HOW TO COMPLETE THIS TASK
Across the entries below, tally every line that holds the string "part" and reply with the number only.

Data items
________

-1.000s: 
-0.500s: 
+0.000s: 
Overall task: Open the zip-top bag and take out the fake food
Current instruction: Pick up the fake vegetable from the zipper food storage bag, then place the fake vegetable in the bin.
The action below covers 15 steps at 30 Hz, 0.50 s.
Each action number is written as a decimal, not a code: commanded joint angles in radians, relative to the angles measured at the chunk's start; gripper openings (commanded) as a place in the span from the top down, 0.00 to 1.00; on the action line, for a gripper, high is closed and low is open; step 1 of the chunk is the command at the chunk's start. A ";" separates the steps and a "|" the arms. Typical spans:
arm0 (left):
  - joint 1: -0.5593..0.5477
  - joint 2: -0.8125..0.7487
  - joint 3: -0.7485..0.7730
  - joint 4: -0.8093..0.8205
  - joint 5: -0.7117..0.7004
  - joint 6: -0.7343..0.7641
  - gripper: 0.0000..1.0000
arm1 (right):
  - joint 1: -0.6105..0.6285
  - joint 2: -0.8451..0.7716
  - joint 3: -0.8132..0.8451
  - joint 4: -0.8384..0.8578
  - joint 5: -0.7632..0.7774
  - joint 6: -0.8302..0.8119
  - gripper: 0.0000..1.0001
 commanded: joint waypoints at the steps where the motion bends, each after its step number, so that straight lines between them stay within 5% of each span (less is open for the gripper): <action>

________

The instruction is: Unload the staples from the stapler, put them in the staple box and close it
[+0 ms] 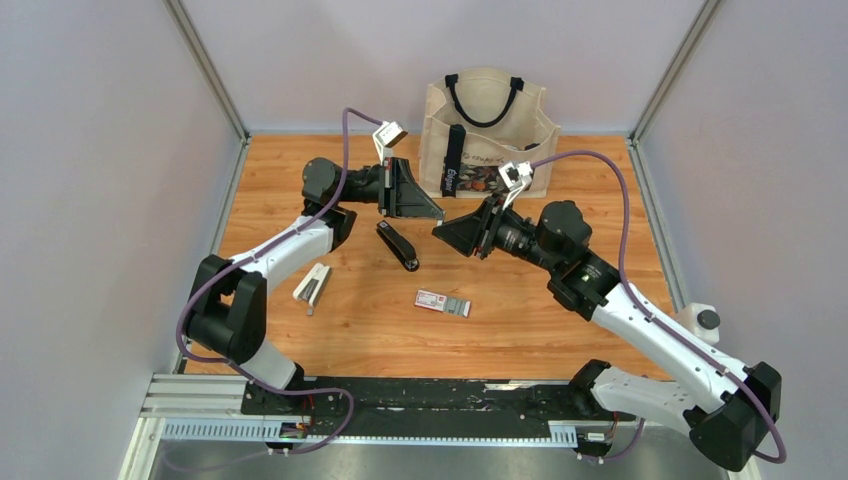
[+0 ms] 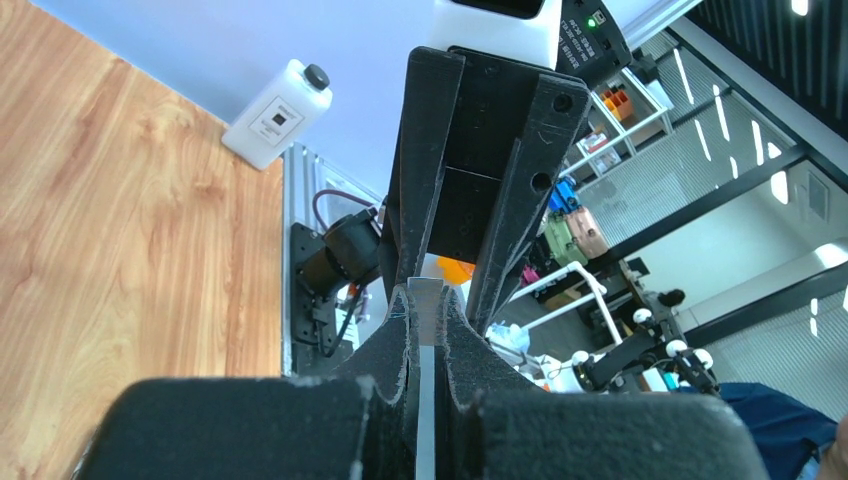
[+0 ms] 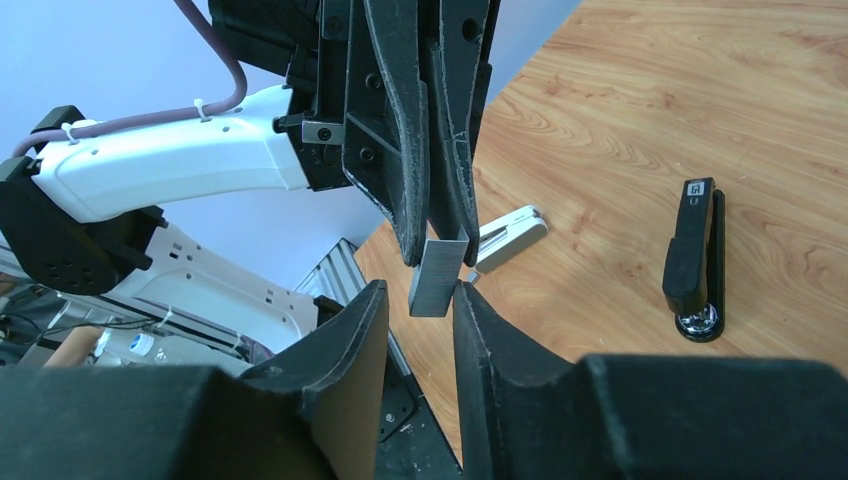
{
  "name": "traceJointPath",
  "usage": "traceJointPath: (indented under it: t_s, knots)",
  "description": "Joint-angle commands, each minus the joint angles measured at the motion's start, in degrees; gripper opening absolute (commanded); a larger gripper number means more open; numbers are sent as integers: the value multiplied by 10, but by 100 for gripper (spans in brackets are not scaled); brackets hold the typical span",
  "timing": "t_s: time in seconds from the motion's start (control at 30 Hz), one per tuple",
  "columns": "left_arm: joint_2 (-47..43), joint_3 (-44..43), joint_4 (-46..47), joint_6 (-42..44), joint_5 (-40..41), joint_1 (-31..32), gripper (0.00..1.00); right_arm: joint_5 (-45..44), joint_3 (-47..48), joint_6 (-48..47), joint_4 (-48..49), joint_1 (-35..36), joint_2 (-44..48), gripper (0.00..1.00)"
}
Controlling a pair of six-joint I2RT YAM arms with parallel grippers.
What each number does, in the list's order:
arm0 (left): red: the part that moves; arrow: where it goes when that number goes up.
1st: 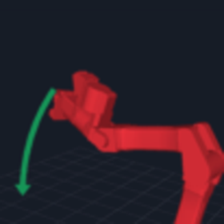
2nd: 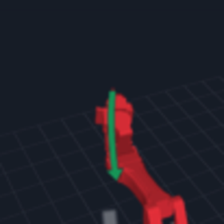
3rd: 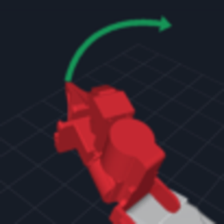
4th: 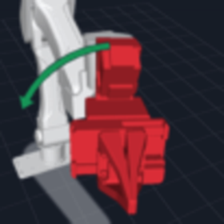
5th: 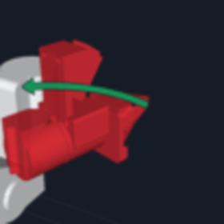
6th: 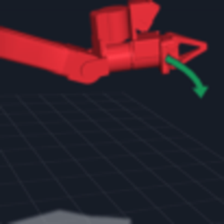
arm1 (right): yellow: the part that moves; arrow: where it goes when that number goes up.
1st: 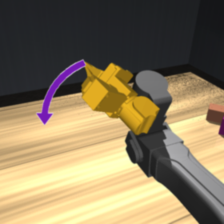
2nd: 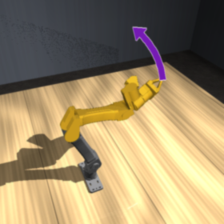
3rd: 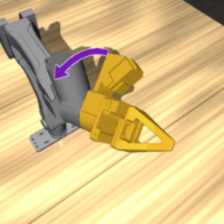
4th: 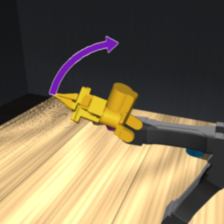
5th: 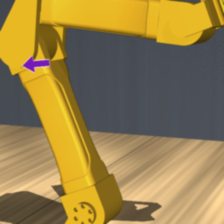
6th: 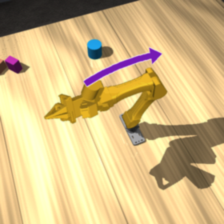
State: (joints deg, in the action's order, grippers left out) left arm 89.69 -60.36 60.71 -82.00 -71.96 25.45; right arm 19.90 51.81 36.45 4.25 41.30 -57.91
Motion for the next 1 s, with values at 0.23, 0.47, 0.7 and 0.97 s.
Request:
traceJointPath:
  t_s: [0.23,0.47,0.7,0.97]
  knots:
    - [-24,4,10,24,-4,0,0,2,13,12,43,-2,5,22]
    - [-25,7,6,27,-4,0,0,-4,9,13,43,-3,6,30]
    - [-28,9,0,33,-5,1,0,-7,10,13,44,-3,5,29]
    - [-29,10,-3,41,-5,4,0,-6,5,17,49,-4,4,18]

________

EXERCISE RESULT
2